My father probably also gets a pass, though a good doctor who was familiar with genetic cancer risk screening and had full knowledge of the family tree and medical history probably shoudl have suggested testing. Sister with breast cancer + pancreatic cancer as potential manifestation of BRCA2 mutation + two daughters who'd benefit from this information = probable screening recommendation. The problem is that my father was so secretive and cagey about, well, everything that I doubt there was ever any medical professional who actually knew all of those facts. And I don't think it ever would have occurred to my dad to consider testing; setting aside his overblown ego and machissmo, he probably had no idea about the pancreatic cancer/BRCA2 connection. I certainly didn't until a few months ago.
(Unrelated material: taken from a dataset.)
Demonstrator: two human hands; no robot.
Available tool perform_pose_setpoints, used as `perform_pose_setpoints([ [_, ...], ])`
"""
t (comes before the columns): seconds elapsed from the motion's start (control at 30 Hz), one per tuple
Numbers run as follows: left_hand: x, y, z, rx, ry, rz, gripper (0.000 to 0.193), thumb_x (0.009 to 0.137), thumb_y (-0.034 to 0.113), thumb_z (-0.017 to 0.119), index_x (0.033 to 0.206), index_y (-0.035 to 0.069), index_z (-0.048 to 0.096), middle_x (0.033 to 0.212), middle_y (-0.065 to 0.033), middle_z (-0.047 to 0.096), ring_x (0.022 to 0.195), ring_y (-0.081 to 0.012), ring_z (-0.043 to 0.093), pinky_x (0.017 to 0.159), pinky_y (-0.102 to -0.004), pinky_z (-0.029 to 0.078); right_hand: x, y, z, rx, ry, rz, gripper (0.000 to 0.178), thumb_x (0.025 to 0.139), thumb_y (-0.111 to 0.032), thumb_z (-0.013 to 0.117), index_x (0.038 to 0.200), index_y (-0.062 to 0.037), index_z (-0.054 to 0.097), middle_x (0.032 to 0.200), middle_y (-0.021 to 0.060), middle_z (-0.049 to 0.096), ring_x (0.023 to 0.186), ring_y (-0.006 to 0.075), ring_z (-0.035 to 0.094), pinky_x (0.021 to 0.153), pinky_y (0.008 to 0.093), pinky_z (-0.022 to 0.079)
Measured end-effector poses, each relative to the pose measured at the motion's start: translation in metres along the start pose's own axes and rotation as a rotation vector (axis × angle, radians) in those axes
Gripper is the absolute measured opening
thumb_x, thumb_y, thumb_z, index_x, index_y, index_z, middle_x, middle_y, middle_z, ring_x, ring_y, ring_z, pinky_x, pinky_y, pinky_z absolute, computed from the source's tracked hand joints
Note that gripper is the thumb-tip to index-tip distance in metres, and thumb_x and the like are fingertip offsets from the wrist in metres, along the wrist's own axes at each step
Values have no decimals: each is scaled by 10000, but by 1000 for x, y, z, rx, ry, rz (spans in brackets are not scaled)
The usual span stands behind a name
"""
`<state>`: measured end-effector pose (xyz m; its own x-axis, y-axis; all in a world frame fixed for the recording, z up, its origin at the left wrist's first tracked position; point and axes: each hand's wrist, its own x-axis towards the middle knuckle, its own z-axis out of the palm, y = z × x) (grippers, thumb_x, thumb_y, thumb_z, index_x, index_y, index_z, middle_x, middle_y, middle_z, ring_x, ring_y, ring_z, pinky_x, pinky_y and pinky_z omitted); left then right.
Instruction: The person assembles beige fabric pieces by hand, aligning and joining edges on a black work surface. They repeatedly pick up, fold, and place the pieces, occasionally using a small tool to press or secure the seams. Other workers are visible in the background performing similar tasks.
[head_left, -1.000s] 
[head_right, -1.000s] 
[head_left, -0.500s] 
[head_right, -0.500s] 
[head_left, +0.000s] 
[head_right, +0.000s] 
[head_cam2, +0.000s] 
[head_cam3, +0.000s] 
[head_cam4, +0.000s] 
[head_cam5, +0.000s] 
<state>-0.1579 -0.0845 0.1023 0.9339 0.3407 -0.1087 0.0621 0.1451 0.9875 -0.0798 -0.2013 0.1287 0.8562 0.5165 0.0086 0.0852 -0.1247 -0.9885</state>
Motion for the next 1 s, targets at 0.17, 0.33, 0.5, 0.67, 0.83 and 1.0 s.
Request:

The cousin who helped me piece together our (paternal) family medical history does not know whether our aunt with breast cancer had BRCA screening, and it is unlikely that we will find out. I suspect she did not.

So it all boils down to two possible scenarios for me if I get tested. Positive? High risk for BRCA1- or BRCA2-specific nasty cancers. Negative? Considered high risk for ovarian, breast, and related cancers at least, because there could be some other genetic compenent and I have PCOS besides. I mean, sure, I guess I could be negative with two positive parents, dodging a major bullet, but we'll never know. So they may recommend against testing, but for some unidentifiable reason, that just makes me very nervous.

I don't know why. Shrodinger's cat is dead either way.